You can also use meditation techniques when you’re gardening by repeating affirmations such as “I am healthy and strong” or “My mind is peaceful and calm” while planting new flowers, herbs, or vegetables for your garden or indoor containers. When combined with gentle stretching movements as you dig up some soil or turn over compost, these are great ways to reduce tension in both the mind and body while getting closer to nature.
Grow stress-relieving herbs that can be used to make teas, sachets and potpourri. Even if you don’t have a space to garden there are herbs that can be grown indoors near a sunny window or under artificial lights.
4. Gardening Gets You Outside
Getting outside is important to your mental and physical health. You really can’t go wrong by adding more outdoor activities to your routine. It gives you a chance to soak up much-needed vitamin D. Plus, exposure to green space has positive effects on mood and cognitive function.
Gardening is a great way to get outside and reap these benefits right in your own backyard. If you’re lucky enough to have one, that is! What if you live in an apartment? No problem — a windowsill garden or container garden on the balcony counts as well.
When gardening at home, you can enjoy the results of your efforts, whether that be a beautiful flower bed or a luscious row of vegetables, from your window, reminding you of all the hard work that went into creating something beautiful and healthy for yourself.
5. Gardening Supplies You with Healthy Food
One of the best things about gardening is the health benefits of growing your own food. Your garden can supply you with healthy fruits, herbs, and vegetables, a food most people get too little of. Plant-based foods are rich in vitamins, minerals, fiber, and phytonutrients that your body needs for optimal health.
Gardening gives you access to fresh, healthy food. If you grow your own fruit and vegetables, then you’ll have ready access to nutrient-dense foods, free from pesticides and other harmful chemicals (assuming you’ve looked after them well!). If you don’t want to grow your own food, then get involved in local community gardening projects – or simply buy from farmers’ markets instead of supermarkets.
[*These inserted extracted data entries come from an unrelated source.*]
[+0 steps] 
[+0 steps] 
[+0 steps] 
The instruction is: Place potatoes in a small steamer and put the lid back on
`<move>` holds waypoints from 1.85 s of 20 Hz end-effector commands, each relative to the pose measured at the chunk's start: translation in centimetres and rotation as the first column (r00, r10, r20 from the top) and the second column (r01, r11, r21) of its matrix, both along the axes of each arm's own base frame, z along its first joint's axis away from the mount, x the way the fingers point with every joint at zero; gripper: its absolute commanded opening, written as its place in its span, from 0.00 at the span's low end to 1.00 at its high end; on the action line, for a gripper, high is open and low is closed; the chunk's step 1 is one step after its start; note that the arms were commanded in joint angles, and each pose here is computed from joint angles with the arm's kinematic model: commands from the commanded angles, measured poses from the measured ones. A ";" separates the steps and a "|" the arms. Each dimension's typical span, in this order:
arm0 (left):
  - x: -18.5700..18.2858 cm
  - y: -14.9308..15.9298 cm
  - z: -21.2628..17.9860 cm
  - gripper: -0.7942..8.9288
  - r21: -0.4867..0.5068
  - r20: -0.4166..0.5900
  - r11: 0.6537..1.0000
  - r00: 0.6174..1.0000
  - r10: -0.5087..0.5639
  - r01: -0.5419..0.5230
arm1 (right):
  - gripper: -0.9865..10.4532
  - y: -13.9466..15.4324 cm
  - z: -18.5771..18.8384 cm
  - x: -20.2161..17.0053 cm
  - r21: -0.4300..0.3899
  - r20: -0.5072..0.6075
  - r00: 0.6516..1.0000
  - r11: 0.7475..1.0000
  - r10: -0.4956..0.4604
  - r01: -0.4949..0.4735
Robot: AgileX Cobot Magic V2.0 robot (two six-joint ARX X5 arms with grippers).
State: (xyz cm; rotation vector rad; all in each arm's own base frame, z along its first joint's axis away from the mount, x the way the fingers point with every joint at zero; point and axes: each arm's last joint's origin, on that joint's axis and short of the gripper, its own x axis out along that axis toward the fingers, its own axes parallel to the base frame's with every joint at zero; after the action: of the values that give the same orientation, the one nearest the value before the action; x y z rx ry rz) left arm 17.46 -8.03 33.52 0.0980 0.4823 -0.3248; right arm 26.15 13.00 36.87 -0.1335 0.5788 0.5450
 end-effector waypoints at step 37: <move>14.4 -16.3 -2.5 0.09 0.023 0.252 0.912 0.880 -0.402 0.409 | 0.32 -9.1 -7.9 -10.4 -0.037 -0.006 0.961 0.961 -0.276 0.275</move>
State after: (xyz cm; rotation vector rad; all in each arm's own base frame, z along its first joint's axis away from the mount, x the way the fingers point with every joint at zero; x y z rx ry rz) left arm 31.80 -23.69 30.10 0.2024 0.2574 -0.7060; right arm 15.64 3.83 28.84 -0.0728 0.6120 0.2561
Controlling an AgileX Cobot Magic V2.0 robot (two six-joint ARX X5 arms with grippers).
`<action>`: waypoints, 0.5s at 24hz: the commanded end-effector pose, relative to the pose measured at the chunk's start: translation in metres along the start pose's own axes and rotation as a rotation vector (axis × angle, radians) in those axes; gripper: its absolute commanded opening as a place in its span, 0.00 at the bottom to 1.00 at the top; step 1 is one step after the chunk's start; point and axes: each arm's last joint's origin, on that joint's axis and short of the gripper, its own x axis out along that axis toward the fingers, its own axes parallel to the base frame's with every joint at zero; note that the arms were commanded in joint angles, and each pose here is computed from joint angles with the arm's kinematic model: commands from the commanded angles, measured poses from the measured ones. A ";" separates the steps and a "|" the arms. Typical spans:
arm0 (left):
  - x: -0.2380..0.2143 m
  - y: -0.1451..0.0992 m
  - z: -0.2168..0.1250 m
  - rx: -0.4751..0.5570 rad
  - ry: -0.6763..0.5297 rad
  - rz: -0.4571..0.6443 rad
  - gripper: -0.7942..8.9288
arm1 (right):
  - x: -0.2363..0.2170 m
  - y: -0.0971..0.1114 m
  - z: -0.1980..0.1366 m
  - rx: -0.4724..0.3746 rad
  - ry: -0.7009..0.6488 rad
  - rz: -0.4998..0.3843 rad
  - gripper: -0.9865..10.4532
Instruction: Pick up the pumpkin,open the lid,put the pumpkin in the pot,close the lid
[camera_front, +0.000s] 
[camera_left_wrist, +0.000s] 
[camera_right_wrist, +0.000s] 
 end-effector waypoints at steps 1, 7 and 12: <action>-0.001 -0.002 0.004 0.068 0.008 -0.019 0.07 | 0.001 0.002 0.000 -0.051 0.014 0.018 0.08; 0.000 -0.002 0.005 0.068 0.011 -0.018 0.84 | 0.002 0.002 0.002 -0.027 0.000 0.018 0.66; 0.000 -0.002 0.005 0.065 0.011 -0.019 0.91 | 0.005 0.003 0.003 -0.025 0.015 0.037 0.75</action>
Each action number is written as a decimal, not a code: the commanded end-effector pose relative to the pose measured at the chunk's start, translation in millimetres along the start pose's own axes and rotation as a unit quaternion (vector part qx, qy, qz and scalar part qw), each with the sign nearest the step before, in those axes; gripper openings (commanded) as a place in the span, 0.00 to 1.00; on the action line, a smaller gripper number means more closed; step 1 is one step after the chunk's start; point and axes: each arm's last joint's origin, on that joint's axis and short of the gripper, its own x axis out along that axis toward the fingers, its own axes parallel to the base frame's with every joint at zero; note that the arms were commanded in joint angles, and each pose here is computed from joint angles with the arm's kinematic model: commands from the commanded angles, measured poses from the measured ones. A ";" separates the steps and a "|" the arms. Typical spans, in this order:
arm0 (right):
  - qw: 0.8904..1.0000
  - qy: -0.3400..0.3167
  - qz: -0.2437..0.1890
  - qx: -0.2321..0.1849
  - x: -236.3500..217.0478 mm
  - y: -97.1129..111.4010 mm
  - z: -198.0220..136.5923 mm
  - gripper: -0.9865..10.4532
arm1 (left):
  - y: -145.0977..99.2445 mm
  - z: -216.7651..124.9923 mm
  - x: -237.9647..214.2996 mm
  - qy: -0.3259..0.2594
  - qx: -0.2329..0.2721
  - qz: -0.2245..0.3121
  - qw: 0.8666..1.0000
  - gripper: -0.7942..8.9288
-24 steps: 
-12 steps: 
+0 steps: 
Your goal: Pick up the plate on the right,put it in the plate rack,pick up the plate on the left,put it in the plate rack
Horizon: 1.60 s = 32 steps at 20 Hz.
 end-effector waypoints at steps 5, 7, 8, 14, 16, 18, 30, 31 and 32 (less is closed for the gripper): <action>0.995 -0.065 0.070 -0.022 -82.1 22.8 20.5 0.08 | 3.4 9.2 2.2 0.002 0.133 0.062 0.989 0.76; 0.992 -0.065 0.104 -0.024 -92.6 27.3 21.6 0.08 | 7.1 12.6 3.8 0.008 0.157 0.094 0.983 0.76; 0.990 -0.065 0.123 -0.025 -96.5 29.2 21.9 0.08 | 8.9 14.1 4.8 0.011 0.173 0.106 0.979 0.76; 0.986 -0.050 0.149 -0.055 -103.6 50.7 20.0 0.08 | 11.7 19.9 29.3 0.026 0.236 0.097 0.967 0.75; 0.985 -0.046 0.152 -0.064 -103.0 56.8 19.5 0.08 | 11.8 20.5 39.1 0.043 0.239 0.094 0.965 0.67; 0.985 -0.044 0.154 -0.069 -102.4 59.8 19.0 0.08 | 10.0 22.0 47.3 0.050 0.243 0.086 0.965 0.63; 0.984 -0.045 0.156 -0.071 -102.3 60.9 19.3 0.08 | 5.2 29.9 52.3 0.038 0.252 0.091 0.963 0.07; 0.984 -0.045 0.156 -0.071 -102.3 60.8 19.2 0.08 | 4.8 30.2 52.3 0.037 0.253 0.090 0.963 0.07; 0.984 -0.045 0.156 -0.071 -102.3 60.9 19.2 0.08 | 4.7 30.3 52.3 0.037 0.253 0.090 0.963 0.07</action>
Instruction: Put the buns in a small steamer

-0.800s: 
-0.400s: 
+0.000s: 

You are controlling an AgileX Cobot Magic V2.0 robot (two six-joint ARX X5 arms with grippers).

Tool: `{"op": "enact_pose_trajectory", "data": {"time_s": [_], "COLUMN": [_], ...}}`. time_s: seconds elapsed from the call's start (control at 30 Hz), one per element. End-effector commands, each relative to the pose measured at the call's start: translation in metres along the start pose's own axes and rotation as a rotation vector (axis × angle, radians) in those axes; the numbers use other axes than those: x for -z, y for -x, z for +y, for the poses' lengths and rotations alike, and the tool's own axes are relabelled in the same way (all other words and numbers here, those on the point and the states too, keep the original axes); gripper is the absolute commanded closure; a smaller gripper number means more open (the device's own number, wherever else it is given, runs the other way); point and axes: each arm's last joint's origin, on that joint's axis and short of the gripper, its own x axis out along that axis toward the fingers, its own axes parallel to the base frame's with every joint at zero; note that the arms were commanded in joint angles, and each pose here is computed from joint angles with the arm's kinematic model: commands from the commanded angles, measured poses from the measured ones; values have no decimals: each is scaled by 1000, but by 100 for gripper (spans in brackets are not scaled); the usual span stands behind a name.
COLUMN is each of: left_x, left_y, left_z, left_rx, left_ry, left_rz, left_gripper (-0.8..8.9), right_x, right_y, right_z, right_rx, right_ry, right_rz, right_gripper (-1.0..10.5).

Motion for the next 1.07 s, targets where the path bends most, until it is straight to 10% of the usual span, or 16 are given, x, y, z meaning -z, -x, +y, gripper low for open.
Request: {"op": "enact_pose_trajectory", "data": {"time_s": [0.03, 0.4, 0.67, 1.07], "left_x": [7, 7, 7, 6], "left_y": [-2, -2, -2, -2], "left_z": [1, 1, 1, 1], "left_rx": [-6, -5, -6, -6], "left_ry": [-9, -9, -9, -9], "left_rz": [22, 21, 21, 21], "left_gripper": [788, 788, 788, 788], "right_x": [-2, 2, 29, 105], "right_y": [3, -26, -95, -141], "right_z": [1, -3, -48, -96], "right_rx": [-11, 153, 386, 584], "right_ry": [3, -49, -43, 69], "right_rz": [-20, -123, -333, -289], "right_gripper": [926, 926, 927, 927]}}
It’s not just the physical activity that counts when you’re gardening — it’s also the healthy food that comes out of it.
The Bottom Line on Gardening for Health
Gardening can bring a wide variety of physical and mental health benefits to everyone from toddlers to seniors. The great thing about gardening is that anyone can do it, regardless of age or ability level. All you need is a little bit of space outside your home or even inside your home (for indoor plants) and some simple tools to start planting seeds or seedlings in the ground or in pots!